I recently called Usher’s ‘Yeah!’ the song of 2004. Maybe I should rethink that. Is there a song more of its time and place than this next number one…
F**k It (I Don’t Want You Back), by Eamon (his 1st and only #1)
4 weeks, 18th April – 16th May 2004
And can we lock it in a lead-lined vault, bury it in quicklime, and make sure it stays in 2004? Do we have to revisit these seven weeks in which the British record-buying public lost their collective minds, and made ho-wop a thing? Sadly yes. I can’t very well start skipping chart-toppers this far in.
Let’s start by grasping for positives. There is a grain of a retro doo-wop/soul melody here, and had the vocals, the lyrics, and the production, been handled differently then this might have been a nice song. Unfortunately, the vocals are thin and whiny, and the production a cheap, pre-set hip-hop beat.
And then there are the lyrics. I took Busted to task for their toxicity in ‘Who’s David’, but this is next level. Eamon’s ex-girlfriend is, at various points during the song, a whore, a burnt bitch, and a hag. Fuck all those kisses, They didn’t mean jack, Fuck you you ho, I don’t want you back… In total, I make it twenty uses of the F-bomb, alongside various other profanities, making this the sweariest number one ever at this point.
Now, I’m not a prude (the asterisks in the post title are me being a stickler for accuracy, as that is how the record was published); but this record is just relentlessly nasty. Couldn’t Eamon have been a little more inventive in his revenge, than bleating about how he had to throw all the presents she gave him out? I’m not against making a song about a break-up, if you really must – though I’ll always think it a bit self-indulgent – but did recording this make Eamon feel better? Really?

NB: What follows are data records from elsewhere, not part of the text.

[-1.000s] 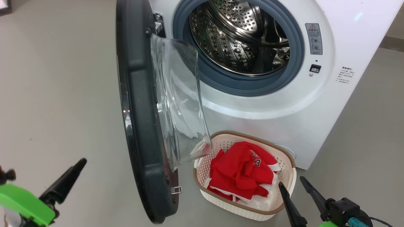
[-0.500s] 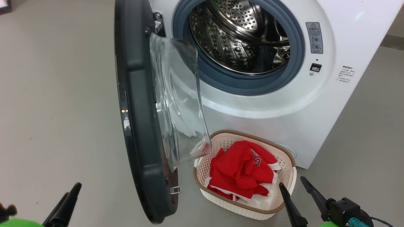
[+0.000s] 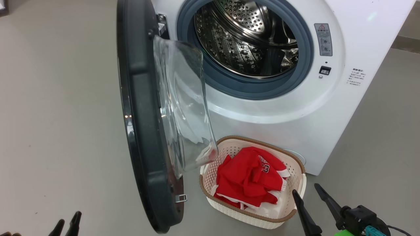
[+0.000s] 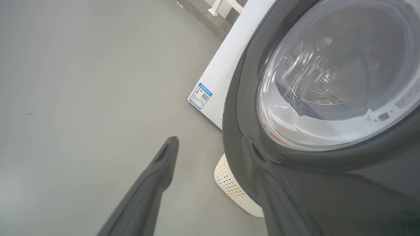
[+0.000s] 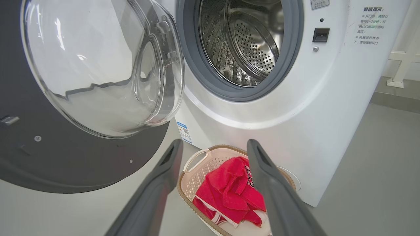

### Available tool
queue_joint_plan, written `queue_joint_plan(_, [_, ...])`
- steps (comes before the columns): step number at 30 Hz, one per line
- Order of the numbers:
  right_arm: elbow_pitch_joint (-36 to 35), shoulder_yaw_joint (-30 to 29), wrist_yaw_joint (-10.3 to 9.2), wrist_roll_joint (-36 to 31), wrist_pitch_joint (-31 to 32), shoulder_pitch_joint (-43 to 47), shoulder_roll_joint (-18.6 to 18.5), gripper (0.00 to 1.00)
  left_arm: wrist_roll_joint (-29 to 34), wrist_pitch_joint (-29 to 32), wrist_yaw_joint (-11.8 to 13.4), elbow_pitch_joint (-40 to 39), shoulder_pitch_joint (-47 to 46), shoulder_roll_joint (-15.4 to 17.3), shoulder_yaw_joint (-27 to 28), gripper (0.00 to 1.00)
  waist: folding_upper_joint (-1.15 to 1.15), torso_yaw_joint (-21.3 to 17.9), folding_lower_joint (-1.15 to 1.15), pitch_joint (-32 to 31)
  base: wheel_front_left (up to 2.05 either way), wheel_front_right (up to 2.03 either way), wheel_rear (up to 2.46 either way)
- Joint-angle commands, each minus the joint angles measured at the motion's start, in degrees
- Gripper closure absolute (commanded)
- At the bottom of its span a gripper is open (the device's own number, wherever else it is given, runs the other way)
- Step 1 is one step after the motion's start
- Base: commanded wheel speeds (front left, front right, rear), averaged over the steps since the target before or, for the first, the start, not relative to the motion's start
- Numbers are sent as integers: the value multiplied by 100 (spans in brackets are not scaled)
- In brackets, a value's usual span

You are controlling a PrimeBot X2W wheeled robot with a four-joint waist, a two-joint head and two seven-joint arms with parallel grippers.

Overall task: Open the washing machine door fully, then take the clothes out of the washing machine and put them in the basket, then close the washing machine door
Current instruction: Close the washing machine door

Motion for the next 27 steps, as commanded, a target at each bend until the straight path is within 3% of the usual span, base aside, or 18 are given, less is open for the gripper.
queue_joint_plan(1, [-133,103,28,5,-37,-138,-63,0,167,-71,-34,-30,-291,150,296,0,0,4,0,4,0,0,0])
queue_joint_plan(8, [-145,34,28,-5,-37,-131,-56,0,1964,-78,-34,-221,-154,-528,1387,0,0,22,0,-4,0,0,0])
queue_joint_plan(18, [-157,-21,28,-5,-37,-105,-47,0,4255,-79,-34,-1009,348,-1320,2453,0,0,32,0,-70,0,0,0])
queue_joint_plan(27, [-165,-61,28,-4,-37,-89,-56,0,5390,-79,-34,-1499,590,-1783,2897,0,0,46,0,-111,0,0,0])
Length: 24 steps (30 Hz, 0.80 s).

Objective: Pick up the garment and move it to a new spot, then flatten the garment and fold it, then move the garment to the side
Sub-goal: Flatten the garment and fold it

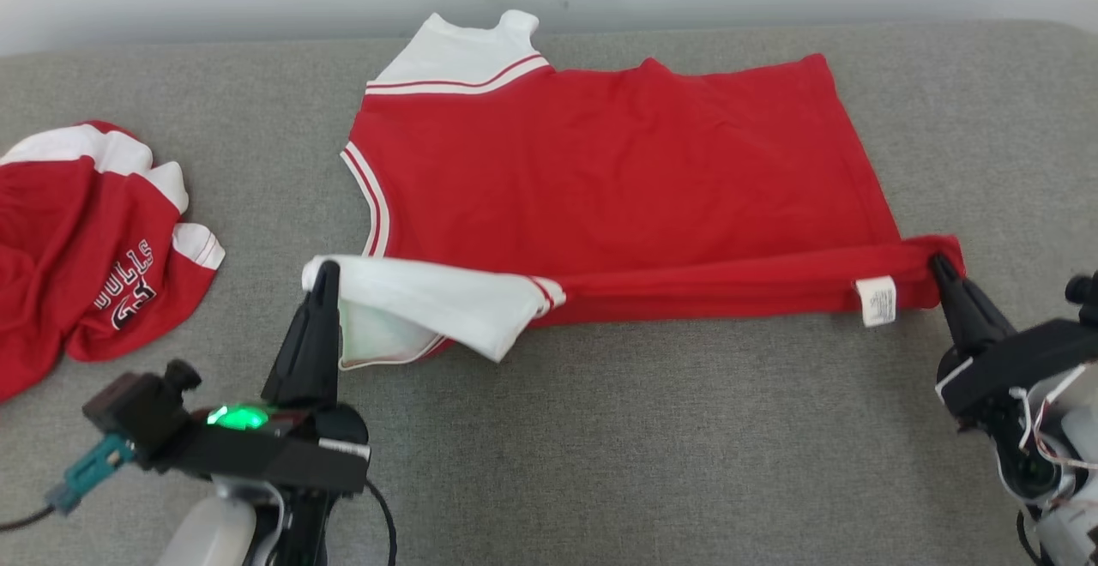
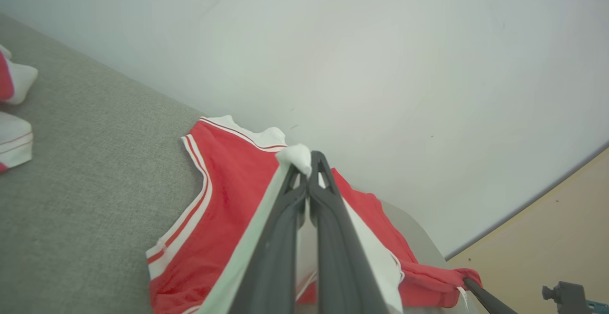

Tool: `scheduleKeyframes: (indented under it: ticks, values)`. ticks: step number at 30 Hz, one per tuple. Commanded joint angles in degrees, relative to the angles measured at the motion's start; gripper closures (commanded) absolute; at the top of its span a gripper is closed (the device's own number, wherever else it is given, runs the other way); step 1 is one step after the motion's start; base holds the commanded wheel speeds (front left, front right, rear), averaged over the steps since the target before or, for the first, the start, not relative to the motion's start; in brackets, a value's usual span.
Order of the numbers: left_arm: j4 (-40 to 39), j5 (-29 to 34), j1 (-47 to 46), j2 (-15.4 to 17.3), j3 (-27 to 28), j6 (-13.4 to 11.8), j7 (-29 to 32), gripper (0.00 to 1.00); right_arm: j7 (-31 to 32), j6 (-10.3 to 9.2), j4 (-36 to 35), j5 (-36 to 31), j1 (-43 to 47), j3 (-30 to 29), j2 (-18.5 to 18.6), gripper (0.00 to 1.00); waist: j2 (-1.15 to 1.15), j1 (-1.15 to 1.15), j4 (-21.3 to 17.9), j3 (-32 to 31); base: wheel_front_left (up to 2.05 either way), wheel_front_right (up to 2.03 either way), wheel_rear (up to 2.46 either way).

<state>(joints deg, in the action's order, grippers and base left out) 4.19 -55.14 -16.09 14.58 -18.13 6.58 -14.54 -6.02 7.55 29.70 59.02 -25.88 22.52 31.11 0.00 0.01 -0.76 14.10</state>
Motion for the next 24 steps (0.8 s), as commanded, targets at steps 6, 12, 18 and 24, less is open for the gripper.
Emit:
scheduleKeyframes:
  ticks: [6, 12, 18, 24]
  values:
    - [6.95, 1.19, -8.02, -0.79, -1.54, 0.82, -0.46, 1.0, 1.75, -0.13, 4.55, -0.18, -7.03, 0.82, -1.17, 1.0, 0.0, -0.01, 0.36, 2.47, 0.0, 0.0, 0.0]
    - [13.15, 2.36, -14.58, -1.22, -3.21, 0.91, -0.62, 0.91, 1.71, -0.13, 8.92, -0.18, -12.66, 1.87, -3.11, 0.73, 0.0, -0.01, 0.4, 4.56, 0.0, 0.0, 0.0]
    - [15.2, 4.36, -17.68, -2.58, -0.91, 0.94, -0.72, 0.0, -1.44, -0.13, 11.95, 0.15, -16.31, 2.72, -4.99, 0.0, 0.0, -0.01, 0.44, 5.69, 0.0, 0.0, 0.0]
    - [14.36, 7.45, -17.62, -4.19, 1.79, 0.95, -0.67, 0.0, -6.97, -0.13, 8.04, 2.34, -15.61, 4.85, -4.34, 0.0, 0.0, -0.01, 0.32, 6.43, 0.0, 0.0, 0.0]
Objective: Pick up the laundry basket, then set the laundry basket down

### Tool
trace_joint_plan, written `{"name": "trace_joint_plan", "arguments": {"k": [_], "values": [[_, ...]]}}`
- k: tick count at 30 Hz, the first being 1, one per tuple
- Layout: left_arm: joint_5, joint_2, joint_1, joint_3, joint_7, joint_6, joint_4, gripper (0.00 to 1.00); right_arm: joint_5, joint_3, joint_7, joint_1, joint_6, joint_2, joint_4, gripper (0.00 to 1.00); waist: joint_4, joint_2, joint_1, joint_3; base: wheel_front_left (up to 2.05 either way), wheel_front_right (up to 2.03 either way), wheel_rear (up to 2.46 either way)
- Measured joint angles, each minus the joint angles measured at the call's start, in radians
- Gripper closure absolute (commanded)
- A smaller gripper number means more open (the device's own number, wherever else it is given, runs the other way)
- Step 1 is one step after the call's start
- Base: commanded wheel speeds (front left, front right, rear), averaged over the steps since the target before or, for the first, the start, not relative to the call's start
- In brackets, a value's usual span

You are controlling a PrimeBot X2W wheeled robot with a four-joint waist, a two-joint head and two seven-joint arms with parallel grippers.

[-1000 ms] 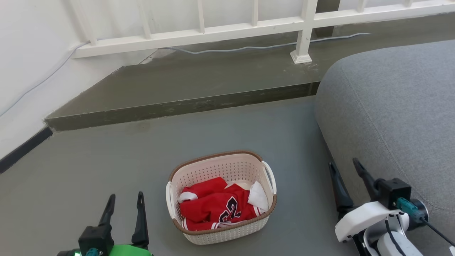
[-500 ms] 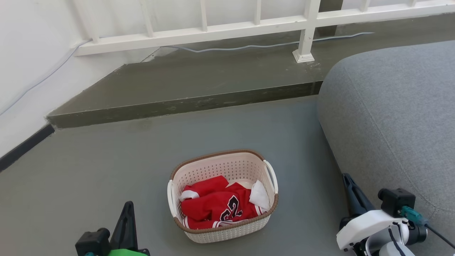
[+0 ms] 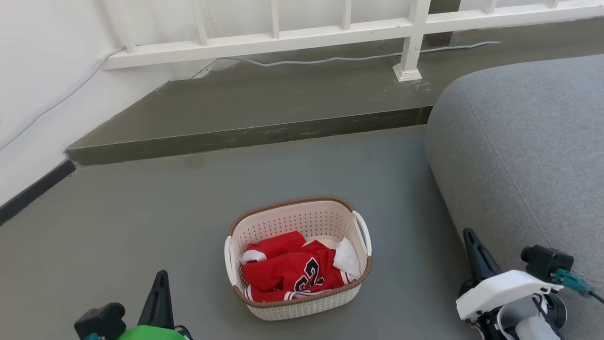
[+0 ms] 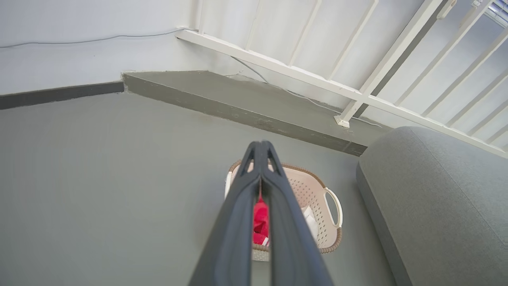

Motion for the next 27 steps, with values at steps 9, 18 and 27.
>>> {"name": "trace_joint_plan", "arguments": {"k": [9, 18, 27], "values": [[-0.112, 0.000, -0.003, 0.022, 0.025, -0.016, 0.006, 1.00, 0.102, -0.036, 0.030, -0.006, 0.013, 0.007, 0.000, 1.00, 0.007, 0.0000, 0.0000, 0.004, 0.00, 0.00, 0.00], [-0.225, 0.002, -0.024, 0.042, 0.055, -0.035, 0.017, 1.00, 0.209, -0.071, 0.059, -0.021, 0.031, 0.012, 0.000, 1.00, 0.014, 0.0000, 0.0000, 0.009, 0.00, 0.00, 0.00], [-0.320, 0.007, -0.039, 0.061, 0.077, -0.048, 0.032, 1.00, 0.299, -0.102, 0.083, -0.024, 0.048, 0.019, 0.001, 1.00, 0.020, 0.0000, 0.0000, 0.012, 0.00, 0.00, 0.00]]}}
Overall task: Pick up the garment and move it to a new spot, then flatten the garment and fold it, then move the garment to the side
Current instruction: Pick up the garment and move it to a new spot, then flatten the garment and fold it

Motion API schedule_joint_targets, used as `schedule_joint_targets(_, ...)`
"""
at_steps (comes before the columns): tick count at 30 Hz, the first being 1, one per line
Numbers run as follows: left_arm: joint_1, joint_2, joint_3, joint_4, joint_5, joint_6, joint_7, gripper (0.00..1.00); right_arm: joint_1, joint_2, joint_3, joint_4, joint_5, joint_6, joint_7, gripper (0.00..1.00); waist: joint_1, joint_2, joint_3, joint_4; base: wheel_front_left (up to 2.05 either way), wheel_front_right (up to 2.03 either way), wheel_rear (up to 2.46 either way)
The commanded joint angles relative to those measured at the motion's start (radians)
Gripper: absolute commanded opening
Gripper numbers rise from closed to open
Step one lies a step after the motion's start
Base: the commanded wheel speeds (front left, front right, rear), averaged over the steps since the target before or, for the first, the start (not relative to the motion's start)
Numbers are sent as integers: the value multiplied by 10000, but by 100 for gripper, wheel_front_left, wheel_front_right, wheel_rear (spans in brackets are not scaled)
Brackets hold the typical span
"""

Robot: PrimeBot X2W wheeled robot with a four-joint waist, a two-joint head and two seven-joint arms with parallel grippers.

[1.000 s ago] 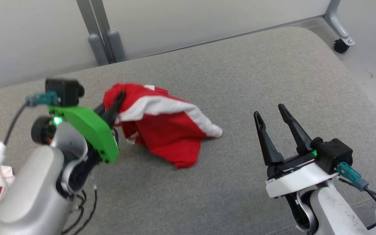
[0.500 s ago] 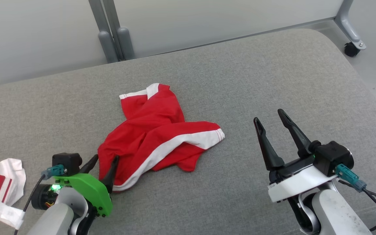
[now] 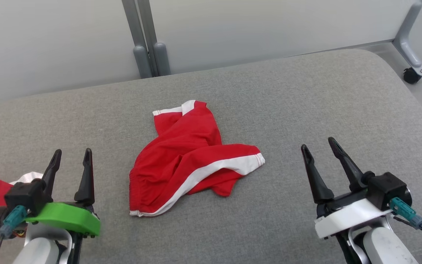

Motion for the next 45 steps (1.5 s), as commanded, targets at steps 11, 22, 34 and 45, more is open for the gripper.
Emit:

Of course, analysing this record on any level is essentially pointless. We all now know that it was a cynical marketing gimmick. Our very next post, involving Eamon’s ‘girlfriend’ Frankee and her answer song, will make that very clear. And to an extent it worked, as previously unheard of Eamon scored the year’s second-highest selling single. But it didn’t lead to any sustained success whatsoever, as his charmingly titled follow-up ‘I Love Them Ho’s’ stalled at #27, and was his only other Top 40 appearance.